One Clostridia species, Anaerostipes caccae, popped out of both analyses. When the scientists transferred A. caccae alone into germ-free mice, it seemed to mimic the protection imparted by a full, healthy microbiome.
The other team, led by Rima Rachid and Talal Chatila at Boston Children’s Hospital, took a similar approach using hyper-allergic mice, finding that the single species Subdoligranulum variabile and a set of Clostridia species prevented allergic responses. Regulatory T cells were key to the response and were spurred into action by the microbes.
These and other studies clearly show that the microbiome is important for preventing food allergies and inducing tolerance, says Carina Venter, a research dietician at the University of Colorado in Denver who is studying links between maternal diet during pregnancy, microbiomes of infants and risk for eczema and allergies. But, she says, “how that microbiome should look in terms of diversity and in terms of specific strains, we just don’t know.”
Trials and questions
The many unknowns leave a quandary for researchers hoping to develop better treatments for food allergies: Is it better to supply a full, healthy microbiome, or to replenish just a few helpful microbes? “I scratch my head every day thinking about this,” Rachid says.
She’s leading a clinical study to test the first possibility. In this small trial, adults with peanut allergies will swallow pills containing a full slate of gut bacteria from healthy donors pre-screened for safety by the nonprofit stool bank OpenBiome. The approach, known as fecal transplantation, is not FDA-approved but is increasingly used to treat severe intestinal disorders with the aim of fixing diseased microbiomes by infusing healthy, balanced ones.
Other trials are also underway. Using the protective strains identified by the Boston team, Pareto Bio of La Jolla, California, is developing a live microbial product to treat food allergies. Another company, Vedanta Biosciences of Cambridge, Massachusetts, is developing a probiotic capsule that contains a mix of Clostridia strains selected for their ability to induce regulatory T cells. Vedanta is testing the capsules as an add-on to oral immunotherapy in adults with peanut allergies.

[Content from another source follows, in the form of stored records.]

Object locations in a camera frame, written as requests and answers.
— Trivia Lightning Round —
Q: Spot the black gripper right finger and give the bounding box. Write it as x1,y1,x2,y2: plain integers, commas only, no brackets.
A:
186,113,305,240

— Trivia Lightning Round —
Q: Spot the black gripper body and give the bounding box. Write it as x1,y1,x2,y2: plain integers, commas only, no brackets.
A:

A third company, Prota Therapeutics of Melbourne, Australia, is commercializing a similar strategy combining peanut oral immunotherapy with a probiotic — in their case, a Lactobacillus strain commonly prescribed for gastrointestinal problems.
Administering whole microbiomes from donors is not without risk: Four patients have been hospitalized, and one died, from serious infections linked to stool transplants. So some researchers think it may be better to use precisely defined species. Though this risks weakening the benefit, “you’re less likely to induce unanticipated problems,” says Wayne Shreffler, who directs the food allergy center at Massachusetts General Hospital in Boston and is leading the Vedanta study.

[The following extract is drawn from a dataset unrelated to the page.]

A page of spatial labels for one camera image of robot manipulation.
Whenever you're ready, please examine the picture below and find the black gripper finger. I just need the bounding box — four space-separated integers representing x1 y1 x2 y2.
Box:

But there’s one challenge shared by all microbiome-modulating approaches: getting new microbes established when someone already has a microbiome in place, even an unhealthy one. Traditionally, patients receive antibiotics to help new bacteria gain a foothold. But maybe there’s another way. A start-up that Nagler cofounded with University of Chicago biomolecular engineer Jeff Hubbell — ClostraBio — is developing a therapy that combines live bacteria with a key microbial metabolite, butyrate.
The chemical is known to enhance gut barrier function and may also have antimicrobial effects, which could help create a niche for the added microbes. ClostraBio plans to launch its first human trial by 2021, Nagler says.
Over the next few years, researchers will learn more about harnessing the microbiome to fight food allergies. It won’t be easy. Genetics, diet, environmental exposures: All influence allergy risk. “It’s a big puzzle,” says Bunyavanich. The microbiome is only one piece of it — but she, Nagler and others are betting it will turn out to be a big one.